O patrimônio digital é realidade que será potencializada no metaverso.
Músicas, livros, fotos, perfis em redes sociais e contas de dados na nuvem são
bens digitais comuns. No metaverso, outras relações digitais e ativos com valor
econômico farão parte da vida, como criptomoedas, espaços e NFT. Logo,
discussões sobre sua herança devem ganhar cada vez mais destaque.
Há opiniões de que bens digitais compõem o todo
unitário da herança e devem ser partilhados entre os herdeiros, sobretudo se
houver conteúdo econômico. Há ainda visões de que os bens digitais não integram
a herança, pois a sucessão daria acesso indevido pelos herdeiros a dados
particulares do falecido, violando seu direito à intimidade. Termos e condições
de uso da plataforma podem ainda vedar ou limitar acesso ao conteúdo por
herdeiros. Os entendimentos não são antagônicos e devem ser compatibilizados.
Um mesmo perfil de rede social pode dar acesso a mensagens privadas, mas também
ter valor econômico por exploração comercial. Essas zonas cinzentas causam
insegurança.
Na ausência de lei sobre herança de patrimônio
digital, as discussões começaram a chegar ao judiciário, mas os precedentes
ainda são poucos e há julgados divergentes. Em um mesmo tribunal, pretensão de
acesso a bens digitais foram negadas com base em termos de uso da plataforma e
direitos da personalidade, mas há decisão de primeiro grau autorizando acesso
de herdeiro.
As soluções para planejamento podem variar. Por
exemplo, um testamento pode regular a destinação de bens digitais para evitar
discussões e cumprir a vontade do falecido, garantindo a sucessão ou protegendo
acesso a dados privados.
Há alguns projetos de lei sobre herança digital
com propostas divergentes. Dois preveem amplo acesso pelos herdeiros, salvo se
houver previsão contrária em testamento. Outro restringe a herança aos bens
digitais com valor econômico e determina a exclusão de contas digitais após a
morte do usuário, salvo se houver deixado manifestação diversa. Ainda assim,
haverá lugar para discussões sobre qualificação de bem digital como direito da
personalidade ou patrimonial.
A herança digital, inclusive no metaverso, também
pode ter implicações fiscais. O imposto estadual de herança e doações (ITCMD)
incide sobre quaisquer bens e direitos. Em princípio, embora ainda não haja
regulação, também onera patrimônio digital passível de sucessão e avaliação
pecuniária.
O ITCMD incide sob a lei do Estado do falecido,
onde se processa o inventário. Sua base é o valor real ou de mercado do bem ou
direito na abertura da sucessão, apurado em avaliação judicial e homologado
pelo juiz ou declarado pelo inventariante, podendo ser revisto pelo fisco.

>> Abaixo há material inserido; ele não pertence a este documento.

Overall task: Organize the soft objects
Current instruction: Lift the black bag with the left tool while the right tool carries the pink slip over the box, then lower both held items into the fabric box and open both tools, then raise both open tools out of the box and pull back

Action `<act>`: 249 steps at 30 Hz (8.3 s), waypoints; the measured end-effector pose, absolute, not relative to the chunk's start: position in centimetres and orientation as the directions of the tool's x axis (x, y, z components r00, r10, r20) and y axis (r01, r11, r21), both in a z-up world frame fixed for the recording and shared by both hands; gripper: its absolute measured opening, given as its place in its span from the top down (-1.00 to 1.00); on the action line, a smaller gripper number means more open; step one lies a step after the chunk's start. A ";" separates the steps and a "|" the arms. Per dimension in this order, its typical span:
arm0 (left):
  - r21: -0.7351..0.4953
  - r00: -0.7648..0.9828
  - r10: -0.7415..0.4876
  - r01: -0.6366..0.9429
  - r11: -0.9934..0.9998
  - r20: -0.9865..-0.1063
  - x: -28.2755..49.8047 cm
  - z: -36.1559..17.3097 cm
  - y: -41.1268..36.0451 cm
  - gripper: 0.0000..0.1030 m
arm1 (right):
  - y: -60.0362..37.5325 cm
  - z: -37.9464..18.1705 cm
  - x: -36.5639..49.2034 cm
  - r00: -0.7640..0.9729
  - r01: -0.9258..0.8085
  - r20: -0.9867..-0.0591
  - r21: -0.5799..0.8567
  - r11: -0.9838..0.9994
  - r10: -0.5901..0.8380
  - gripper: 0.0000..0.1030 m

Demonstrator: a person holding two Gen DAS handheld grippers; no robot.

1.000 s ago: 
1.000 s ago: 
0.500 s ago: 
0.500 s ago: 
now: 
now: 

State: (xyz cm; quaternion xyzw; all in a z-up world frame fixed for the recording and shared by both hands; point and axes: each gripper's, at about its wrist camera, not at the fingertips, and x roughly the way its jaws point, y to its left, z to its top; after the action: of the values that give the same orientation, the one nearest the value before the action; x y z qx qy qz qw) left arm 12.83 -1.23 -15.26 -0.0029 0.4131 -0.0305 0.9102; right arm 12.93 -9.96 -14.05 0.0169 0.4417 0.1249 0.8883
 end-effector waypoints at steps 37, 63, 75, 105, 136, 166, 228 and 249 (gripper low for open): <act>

Aqui, a tributação da herança digital e física se
assemelha. Apenas podem ser tributados bens e direitos que admitem valoração e
não são personalíssimos. Aqueles com negociação pública e liquidez têm
valoração mais fácil e segura. Mesmo assim, a falta de regulação dos ativos
negociados, como criptomoedas, pode dificultar a comprovação do valor.
Outro desafio é a volatilidade. O ITCMD incide na
abertura da sucessão, mas é devido no encerramento do inventário, que pode
demorar, sobretudo se for litigioso. No limite, havendo desvalorização, o valor
final do ativo poderia não ser suficiente sequer para pagar o imposto,
configurando confisco. Há discussões judiciais sobre esse tema envolvendo
herança de ações de companhia aberta. Risco semelhante vale para criptomoedas
ou outros ativos digitais voláteis.
Por fim, caso se possa considerar que um bem ou
direito digital se localiza no exterior e o inventário não se processou no
Brasil, não incidiria o ITCMD. Em 2021, o Supremo Tribunal Federal decidiu, com
repercussão geral, que os Estados não podem tributar heranças internacionais em
sucessões abertas desde aquela decisão até a edição de lei nacional ainda
pendente.
Como se verifica, os desafios sobre o tratamento legal e tributário da herança digital, já frequentes, agora inauguram um espaço novo, fértil e vasto com o metaverso. Eles reforçam que o patrimônio digital seja tratado como tema relevante em muitos planejamentos patrimoniais e sucessórios.